Skema jaring pengaman sosial, kata Khalid, perlu menjadi kesadaran masyarakat di level lebih kecil. Bagaimana misalnya patroli RT, RW dan ronda tidak hanya sekadar pengamanan rumah ke rumah. Melainkan diikuti pula dengan antisipasi dan imbauan.
“Agar misalnya, tidak perlu keluar rumah di atas jam 00.00 WIB bila tidak ada keperluan mendesak. Sosialisasi ini perlu dibiasakan sebagai kesadaran preventif bukan hanya reaktif ketika peristiwa terjadi,”kata dia.
Ketiga, akar masalah klitih berawal ketika pelaku yang yang sebagian besar merupakan pelajar tidak mendapatkan akses pendidikan yang memadai. Hingga akhirnya mereka lari pada hal yang kontraproduktif, bahkan sampai melukai pihak lain.
“Harus direspon dengan langkah preventif di level keluarga, sebagai satu komunitas awal pendidikan terhadap anggota keluarga. Termasuk anak, yang rentan hanyut dalam eksistensi sosial kontraproduktif,” ujarnya.
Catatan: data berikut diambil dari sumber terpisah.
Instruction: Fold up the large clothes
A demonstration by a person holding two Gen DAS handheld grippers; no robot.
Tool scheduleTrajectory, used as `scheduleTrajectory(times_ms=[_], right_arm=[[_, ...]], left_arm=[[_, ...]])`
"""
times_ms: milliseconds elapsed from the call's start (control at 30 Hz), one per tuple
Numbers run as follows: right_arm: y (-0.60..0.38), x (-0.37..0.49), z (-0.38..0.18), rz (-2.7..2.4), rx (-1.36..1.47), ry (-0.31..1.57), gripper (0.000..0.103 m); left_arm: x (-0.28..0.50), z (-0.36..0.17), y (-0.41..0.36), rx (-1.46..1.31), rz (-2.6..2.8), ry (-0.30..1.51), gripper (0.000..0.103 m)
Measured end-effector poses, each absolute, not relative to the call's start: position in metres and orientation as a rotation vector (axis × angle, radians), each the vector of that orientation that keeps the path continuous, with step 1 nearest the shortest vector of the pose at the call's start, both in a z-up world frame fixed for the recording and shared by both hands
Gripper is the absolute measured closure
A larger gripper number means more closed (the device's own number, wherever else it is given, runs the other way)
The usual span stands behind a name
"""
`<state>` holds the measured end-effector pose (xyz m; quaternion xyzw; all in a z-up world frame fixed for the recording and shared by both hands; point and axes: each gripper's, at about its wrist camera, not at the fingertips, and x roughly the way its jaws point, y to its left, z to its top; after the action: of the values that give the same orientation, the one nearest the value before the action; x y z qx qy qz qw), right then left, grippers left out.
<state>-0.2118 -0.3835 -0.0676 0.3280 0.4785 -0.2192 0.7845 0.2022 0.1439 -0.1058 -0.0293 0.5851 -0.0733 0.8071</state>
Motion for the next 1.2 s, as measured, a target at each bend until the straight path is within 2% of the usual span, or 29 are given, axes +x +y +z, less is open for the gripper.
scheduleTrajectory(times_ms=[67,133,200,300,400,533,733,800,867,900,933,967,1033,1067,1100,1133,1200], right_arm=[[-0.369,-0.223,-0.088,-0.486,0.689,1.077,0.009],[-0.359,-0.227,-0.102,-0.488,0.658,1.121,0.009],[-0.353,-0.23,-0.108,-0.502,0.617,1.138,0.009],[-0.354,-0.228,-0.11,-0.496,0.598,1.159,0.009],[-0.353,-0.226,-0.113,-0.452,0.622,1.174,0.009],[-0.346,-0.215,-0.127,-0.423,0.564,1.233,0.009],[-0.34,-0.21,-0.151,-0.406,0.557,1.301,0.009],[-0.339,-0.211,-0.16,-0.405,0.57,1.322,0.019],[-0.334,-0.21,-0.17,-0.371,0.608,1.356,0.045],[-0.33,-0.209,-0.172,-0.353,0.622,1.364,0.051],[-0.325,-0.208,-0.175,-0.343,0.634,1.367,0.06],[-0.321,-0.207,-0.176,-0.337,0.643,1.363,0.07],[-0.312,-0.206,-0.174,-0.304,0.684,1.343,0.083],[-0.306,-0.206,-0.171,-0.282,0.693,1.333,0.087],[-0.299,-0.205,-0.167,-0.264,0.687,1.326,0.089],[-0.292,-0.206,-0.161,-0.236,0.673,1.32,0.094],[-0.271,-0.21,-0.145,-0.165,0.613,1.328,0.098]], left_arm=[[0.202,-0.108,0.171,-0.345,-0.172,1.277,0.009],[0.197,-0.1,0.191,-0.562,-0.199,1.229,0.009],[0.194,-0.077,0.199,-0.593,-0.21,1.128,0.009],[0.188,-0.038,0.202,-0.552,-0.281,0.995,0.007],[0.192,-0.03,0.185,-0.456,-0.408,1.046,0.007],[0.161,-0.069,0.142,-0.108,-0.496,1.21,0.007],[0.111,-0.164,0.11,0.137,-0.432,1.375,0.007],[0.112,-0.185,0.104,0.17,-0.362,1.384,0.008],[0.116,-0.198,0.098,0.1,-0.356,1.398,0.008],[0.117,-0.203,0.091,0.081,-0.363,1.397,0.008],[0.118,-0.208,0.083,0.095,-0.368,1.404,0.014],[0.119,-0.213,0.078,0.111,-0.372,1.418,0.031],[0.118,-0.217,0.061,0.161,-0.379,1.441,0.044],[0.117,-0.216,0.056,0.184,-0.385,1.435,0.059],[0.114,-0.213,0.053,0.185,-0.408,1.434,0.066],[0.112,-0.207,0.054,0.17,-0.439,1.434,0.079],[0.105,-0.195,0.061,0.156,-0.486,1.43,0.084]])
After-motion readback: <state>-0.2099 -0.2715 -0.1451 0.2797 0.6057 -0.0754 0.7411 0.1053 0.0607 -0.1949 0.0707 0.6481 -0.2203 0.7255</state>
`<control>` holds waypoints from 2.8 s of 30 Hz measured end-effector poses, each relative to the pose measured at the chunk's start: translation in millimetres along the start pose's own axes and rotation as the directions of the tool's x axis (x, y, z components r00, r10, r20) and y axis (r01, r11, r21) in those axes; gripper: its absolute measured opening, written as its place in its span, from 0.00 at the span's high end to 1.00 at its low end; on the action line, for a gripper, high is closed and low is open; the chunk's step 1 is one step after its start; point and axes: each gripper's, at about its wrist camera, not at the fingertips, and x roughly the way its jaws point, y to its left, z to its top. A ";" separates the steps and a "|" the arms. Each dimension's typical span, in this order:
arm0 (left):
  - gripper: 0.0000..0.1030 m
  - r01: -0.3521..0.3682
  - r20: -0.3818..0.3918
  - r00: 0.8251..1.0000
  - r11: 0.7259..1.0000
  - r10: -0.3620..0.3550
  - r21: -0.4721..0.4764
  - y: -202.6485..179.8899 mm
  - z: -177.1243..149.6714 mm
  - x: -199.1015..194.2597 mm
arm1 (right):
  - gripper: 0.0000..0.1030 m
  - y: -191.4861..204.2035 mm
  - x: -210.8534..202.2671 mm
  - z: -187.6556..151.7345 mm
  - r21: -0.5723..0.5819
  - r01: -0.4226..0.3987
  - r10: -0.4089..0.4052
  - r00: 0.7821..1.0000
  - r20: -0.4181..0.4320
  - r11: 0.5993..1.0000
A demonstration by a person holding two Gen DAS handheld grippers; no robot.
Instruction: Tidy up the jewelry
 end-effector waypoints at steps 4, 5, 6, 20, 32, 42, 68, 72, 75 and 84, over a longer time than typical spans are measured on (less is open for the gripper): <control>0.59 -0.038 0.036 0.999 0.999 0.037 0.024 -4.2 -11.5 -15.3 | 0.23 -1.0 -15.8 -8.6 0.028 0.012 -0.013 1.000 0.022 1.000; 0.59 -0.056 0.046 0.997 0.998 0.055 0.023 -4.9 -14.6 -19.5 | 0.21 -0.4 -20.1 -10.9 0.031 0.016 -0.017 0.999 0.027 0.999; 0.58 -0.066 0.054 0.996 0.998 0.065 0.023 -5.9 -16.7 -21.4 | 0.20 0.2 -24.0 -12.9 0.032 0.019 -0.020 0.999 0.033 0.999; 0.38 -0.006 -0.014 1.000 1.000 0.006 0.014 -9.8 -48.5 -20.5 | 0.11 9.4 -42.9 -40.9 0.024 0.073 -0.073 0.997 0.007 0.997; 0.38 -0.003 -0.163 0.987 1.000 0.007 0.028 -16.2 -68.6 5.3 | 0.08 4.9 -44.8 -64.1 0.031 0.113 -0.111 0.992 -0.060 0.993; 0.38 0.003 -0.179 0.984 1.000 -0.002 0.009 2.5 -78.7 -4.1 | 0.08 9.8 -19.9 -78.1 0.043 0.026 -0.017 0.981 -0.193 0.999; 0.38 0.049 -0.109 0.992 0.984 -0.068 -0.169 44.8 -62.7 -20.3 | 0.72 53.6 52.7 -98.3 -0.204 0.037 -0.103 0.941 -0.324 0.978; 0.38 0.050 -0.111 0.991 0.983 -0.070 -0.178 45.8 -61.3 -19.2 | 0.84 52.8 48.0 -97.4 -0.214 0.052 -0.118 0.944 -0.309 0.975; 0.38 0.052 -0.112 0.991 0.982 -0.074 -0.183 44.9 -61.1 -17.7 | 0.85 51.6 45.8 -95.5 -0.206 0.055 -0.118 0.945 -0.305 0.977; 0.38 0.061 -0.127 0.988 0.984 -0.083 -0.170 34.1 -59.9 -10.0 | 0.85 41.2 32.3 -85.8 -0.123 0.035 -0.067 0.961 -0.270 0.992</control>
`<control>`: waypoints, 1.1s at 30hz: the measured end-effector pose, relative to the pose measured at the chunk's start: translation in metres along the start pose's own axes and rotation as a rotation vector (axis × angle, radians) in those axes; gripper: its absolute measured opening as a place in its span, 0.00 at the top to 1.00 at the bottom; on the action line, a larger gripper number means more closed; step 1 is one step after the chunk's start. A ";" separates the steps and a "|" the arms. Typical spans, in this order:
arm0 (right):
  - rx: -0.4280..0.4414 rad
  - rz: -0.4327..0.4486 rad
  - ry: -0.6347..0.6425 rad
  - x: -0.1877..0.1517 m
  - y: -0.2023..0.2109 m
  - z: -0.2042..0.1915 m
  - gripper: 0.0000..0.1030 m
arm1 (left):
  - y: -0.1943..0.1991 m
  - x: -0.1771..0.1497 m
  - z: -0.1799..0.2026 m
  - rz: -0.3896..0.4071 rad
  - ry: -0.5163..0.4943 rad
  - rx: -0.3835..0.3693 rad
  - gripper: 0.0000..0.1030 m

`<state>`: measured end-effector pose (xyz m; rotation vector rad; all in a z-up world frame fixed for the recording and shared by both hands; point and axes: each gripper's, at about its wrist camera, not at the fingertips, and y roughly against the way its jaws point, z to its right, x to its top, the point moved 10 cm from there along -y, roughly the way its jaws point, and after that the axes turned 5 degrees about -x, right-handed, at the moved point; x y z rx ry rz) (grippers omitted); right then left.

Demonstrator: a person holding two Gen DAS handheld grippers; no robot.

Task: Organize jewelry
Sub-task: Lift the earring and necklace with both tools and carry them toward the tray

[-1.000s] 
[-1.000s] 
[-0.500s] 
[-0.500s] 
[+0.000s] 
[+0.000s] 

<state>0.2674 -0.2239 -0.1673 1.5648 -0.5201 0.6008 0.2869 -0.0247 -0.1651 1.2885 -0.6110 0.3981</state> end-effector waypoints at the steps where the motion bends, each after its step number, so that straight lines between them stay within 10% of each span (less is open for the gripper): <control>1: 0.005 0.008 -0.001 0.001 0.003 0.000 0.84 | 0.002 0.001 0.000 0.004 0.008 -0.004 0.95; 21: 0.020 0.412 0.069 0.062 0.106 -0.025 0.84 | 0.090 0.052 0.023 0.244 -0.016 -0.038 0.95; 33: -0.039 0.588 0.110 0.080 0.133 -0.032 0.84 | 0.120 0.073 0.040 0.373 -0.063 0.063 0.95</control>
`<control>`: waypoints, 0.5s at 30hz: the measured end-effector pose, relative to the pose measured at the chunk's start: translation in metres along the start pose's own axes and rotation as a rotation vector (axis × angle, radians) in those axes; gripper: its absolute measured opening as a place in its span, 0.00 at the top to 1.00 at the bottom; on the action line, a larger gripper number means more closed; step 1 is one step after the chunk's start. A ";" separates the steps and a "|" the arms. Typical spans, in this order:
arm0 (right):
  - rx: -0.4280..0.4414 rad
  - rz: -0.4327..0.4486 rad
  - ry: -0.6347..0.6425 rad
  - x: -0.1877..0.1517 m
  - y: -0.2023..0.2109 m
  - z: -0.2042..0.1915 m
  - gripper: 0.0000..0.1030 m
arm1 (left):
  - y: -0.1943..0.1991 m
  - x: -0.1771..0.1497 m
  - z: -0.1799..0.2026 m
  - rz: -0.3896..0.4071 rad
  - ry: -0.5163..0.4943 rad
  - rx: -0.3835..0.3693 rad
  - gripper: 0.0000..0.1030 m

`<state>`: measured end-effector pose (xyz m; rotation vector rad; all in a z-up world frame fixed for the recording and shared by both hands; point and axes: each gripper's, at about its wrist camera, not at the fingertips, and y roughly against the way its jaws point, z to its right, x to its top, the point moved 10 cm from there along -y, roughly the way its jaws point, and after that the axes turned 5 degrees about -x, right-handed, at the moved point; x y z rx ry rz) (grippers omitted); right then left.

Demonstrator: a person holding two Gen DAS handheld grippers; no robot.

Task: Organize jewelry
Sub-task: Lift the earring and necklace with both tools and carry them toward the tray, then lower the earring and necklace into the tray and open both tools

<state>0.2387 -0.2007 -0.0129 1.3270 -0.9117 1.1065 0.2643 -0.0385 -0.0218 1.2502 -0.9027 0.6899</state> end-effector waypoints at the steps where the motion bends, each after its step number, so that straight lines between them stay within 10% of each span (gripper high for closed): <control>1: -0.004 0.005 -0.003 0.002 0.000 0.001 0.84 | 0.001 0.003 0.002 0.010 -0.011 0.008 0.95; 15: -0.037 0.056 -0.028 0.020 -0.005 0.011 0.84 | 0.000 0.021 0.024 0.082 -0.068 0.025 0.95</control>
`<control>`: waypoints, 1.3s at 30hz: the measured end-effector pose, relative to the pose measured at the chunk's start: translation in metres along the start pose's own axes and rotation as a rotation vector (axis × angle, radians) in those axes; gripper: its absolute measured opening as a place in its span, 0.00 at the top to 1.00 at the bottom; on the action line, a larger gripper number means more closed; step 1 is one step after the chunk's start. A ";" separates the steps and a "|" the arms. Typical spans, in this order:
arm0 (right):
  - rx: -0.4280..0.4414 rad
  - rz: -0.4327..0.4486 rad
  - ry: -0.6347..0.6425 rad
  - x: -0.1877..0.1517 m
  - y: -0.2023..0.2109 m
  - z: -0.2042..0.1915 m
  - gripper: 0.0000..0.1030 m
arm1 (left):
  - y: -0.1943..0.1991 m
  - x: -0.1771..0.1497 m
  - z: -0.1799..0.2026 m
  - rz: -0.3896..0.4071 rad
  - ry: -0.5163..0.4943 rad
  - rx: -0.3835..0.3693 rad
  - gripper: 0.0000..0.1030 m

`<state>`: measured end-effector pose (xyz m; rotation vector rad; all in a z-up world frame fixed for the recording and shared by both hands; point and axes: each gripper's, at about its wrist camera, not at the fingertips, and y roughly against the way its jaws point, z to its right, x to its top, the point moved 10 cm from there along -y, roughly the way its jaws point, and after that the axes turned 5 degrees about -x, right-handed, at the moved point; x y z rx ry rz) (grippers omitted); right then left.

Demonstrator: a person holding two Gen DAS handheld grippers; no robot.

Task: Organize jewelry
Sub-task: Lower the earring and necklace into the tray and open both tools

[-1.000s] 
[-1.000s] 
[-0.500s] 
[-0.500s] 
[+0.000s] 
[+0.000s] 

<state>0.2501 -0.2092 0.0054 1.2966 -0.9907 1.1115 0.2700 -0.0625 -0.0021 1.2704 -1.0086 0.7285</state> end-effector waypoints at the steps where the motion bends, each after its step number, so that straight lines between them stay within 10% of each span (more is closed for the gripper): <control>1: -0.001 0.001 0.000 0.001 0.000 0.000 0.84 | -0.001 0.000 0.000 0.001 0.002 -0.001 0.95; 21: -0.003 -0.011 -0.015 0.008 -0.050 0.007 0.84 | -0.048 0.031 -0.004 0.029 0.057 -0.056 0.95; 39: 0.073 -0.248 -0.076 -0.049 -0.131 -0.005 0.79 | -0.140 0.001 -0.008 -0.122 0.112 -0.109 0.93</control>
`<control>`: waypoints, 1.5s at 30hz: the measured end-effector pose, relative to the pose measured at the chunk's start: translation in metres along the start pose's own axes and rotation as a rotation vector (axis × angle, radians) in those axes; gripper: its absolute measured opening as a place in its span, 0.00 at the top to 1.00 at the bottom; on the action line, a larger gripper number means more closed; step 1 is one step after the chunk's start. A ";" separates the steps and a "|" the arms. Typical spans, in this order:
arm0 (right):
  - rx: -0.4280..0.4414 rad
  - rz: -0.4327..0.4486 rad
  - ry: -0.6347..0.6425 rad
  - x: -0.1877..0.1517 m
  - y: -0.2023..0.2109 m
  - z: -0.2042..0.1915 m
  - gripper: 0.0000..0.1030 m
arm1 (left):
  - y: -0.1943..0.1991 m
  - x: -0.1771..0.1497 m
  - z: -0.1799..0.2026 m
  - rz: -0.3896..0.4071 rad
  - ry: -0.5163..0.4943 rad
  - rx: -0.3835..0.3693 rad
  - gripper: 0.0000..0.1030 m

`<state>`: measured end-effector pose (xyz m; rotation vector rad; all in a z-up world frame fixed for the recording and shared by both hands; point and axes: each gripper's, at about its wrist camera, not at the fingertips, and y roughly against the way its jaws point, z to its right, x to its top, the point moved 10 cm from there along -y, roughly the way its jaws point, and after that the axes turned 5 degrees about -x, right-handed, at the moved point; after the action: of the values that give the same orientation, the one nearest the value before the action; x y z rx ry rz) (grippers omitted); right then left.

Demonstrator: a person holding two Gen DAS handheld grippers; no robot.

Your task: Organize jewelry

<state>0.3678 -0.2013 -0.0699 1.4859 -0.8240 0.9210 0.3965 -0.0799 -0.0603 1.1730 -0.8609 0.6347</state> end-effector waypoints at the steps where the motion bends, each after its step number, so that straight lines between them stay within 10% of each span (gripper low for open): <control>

Dia menyebut Pentingnya pendampingan keluarga, sosialisasi dari pemerintah agar anak tidak lari ke hal-hal yang tidak manfaat.
Mencoreng Yogya
Dia juga berpendapat, bahwa klitih adalah ironi besar yang terjadi di Jogja sebagai Kota Pendidikan. Klitih telah mencoreng wajah Jogja, yang harusnya menjadi daerah percontohan pendidikan di Indonesia.